The association between ethnic density and poor self-rated health among US Black and Hispanic people.

机构信息

School of Social Sciences, University of Southampton, Murray Building 58, Southampton, UK.

出版信息

Ethn Health. 2011 Jun;16(3):225-44. doi: 10.1080/13557858.2011.561428.

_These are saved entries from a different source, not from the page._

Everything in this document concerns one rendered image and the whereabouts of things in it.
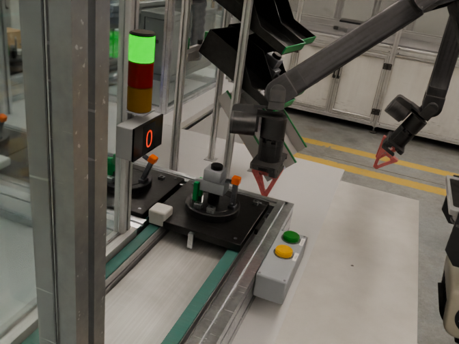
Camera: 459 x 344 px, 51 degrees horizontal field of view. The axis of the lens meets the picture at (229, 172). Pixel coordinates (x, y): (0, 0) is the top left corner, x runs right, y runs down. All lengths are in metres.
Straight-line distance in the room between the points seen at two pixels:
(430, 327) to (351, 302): 1.51
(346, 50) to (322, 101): 4.20
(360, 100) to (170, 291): 4.37
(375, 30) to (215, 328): 0.70
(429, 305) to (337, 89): 2.94
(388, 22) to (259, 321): 0.70
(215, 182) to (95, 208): 0.91
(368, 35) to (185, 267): 0.65
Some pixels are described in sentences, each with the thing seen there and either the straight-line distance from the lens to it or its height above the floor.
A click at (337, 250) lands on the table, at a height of 0.86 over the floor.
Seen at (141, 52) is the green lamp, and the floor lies 1.38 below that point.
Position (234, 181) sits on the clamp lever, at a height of 1.07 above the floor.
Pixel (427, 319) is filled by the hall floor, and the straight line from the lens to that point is 2.75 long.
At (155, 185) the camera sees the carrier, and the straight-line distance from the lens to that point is 1.33.
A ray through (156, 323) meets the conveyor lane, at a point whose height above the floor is 0.92.
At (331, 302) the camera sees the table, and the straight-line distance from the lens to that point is 1.20.
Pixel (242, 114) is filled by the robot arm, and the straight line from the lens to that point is 1.09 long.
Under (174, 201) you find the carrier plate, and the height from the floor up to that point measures 0.97.
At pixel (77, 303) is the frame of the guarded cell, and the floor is 1.39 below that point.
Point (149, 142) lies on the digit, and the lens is 1.03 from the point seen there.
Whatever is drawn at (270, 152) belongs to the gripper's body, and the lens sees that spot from 1.10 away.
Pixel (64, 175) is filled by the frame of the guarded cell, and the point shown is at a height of 1.47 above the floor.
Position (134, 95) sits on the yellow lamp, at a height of 1.30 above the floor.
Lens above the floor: 1.58
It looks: 25 degrees down
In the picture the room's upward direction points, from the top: 8 degrees clockwise
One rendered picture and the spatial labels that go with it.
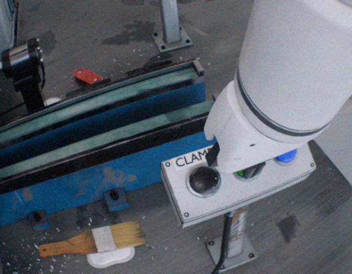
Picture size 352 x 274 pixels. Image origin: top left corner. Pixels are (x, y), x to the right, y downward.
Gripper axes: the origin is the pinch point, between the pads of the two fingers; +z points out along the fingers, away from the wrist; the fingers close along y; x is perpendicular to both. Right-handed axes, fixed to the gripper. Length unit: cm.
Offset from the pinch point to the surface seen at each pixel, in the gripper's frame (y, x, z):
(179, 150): 2.3, -11.9, 27.9
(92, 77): 12, -38, 43
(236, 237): -0.1, 6.1, 20.5
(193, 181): 6.1, -0.1, 1.7
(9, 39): 33, -60, 44
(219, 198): 4.0, 2.5, 2.4
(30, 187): 29.1, -12.6, 25.7
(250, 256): -2.5, 9.7, 26.5
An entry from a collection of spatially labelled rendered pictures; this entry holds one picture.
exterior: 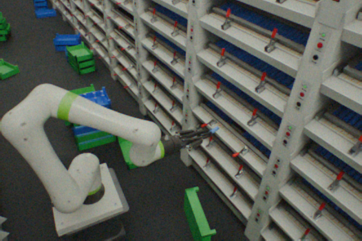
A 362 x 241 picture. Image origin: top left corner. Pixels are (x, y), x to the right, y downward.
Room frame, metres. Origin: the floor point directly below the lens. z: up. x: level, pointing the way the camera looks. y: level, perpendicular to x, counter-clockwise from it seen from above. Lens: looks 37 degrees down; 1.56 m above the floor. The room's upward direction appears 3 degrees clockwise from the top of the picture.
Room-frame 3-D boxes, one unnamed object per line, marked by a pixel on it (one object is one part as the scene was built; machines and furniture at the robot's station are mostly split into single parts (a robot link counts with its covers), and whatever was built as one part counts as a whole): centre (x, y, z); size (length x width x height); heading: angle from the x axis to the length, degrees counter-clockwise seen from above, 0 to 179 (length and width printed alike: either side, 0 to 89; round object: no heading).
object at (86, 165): (0.86, 0.45, 0.48); 0.16 x 0.13 x 0.19; 171
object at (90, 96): (1.63, 0.69, 0.36); 0.30 x 0.20 x 0.08; 117
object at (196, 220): (0.89, -0.13, 0.10); 0.30 x 0.08 x 0.20; 18
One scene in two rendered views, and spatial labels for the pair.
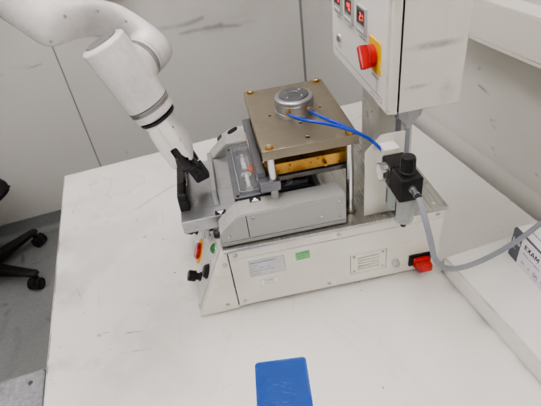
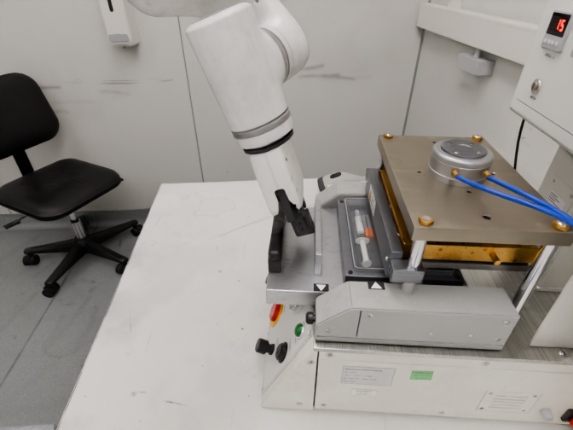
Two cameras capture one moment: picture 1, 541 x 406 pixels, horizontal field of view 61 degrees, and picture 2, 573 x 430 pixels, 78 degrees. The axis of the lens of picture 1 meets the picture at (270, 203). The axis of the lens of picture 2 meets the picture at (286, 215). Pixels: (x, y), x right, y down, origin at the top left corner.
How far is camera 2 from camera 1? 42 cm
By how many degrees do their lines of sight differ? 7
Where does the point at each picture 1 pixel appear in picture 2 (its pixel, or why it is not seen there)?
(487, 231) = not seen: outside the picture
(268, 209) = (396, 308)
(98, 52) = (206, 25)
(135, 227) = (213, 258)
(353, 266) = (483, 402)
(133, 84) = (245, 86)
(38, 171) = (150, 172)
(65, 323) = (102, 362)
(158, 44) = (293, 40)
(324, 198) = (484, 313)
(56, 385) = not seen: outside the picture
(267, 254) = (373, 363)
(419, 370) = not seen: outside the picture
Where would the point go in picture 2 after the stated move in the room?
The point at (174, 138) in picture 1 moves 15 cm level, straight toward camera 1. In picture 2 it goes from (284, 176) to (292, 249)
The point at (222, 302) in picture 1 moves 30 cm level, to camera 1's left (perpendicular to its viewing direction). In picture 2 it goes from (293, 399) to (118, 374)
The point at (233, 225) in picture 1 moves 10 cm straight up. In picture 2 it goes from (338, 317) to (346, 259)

DOI:10.1080/13557858.2011.561428
PMID:21491285
Abstract

OBJECTIVE

US studies have found that members of ethnic minority groups may have better mental health when they live in areas with a higher concentration of people of the same ethnicity. We investigate if the same effect is found for self-rated health in a population based sample of US Black and Hispanic people.

DESIGN

We used multilevel logistic regression to test whether or not same-ethnic density, measured at the level of the Metropolitan Statistical Area (MSA), using the US census 2000, was associated with self-rated health amongst 3117 Black men, 4288 Black women, 6253 Hispanic men and 6534 Hispanic women from the US Current Population Survey, Annual Demographic File, 2000, after adjustment.

RESULTS

When ethnic density was modelled as a categorical variable, but not as a linear variable, there was a significant association between ethnic density and poor self-rated health for Black men and women. Relative to those living at same-ethnic densities of 0-4.9%, living at densities of greater than 5% was associated with increased risk of poor self-rated health, with the greatest incremental difference being for relatively small increases in ethnic density from 0-4.9% to 5-9.9% (odds ratio [OR] 1.85, 95% confidence interval [CI] 1.16-2.94), with subsequent increases in ethnic density having limited impact. The OR for densities of 10-14.9% was 2.03, 95% CI 1.23-3.34; for densities of 15-24.9% the OR was 2.19, 95% CI 1.33-3.62 and for densities of 25-50% the OR was 2.21, 95% CI 1.28-3.81. For Hispanics there was a significant interaction between gender and same-ethnic density. For women, higher levels of same-ethnic density were associated with a reduced risk of poor self-rated health. Conversely, for men greater ethnic density was linked to an increased risk.

CONCLUSIONS

Associations between ethnic density and self-rated health are inconsistent and differ by ethnicity and gender.

摘要

目的

美国的研究发现,少数民族群体成员在同种族人口密度较高的地区生活时,心理健康状况可能会更好。我们调查了在基于人群的美国黑人和西班牙裔人群样本中,自我评估健康状况是否存在同样的影响。

设计

我们使用多层次逻辑回归来检验 2000 年美国人口普查中大都市统计区(MSA)层面的同种族密度(以每百万人口中的同种族人数表示)是否与 3117 名美国黑人男性、4288 名美国黑人女性、6253 名美国西班牙裔男性和 6534 名美国西班牙裔女性的自我评估健康相关,这些数据来自 2000 年美国当前人口调查年度人口文件,调整后进行分析。

结果

当将种族密度建模为分类变量而不是线性变量时,种族密度与黑人和女性自评健康状况不佳之间存在显著关联。与生活在同种族密度为 0-4.9%的人群相比,生活在种族密度大于 5%的人群中自评健康状况不佳的风险增加,种族密度从 0-4.9%增加到 5-9.9%时,风险增加最大(比值比[OR]为 1.85,95%置信区间[CI]为 1.16-2.94),随后种族密度的增加影响有限。种族密度为 10-14.9%时,OR 为 2.03,95%CI 为 1.23-3.34;种族密度为 15-24.9%时,OR 为 2.19,95%CI 为 1.33-3.62;种族密度为 25-50%时,OR 为 2.21,95%CI 为 1.28-3.81。对于西班牙裔人,同种族密度与性别之间存在显著的交互作用。对于女性,同种族密度越高,自评健康状况不佳的风险越低。相反,对于男性,同种族密度越高,自评健康状况不佳的风险越高。

结论

种族密度与自我评估健康之间的关联不一致,且因族裔和性别而异。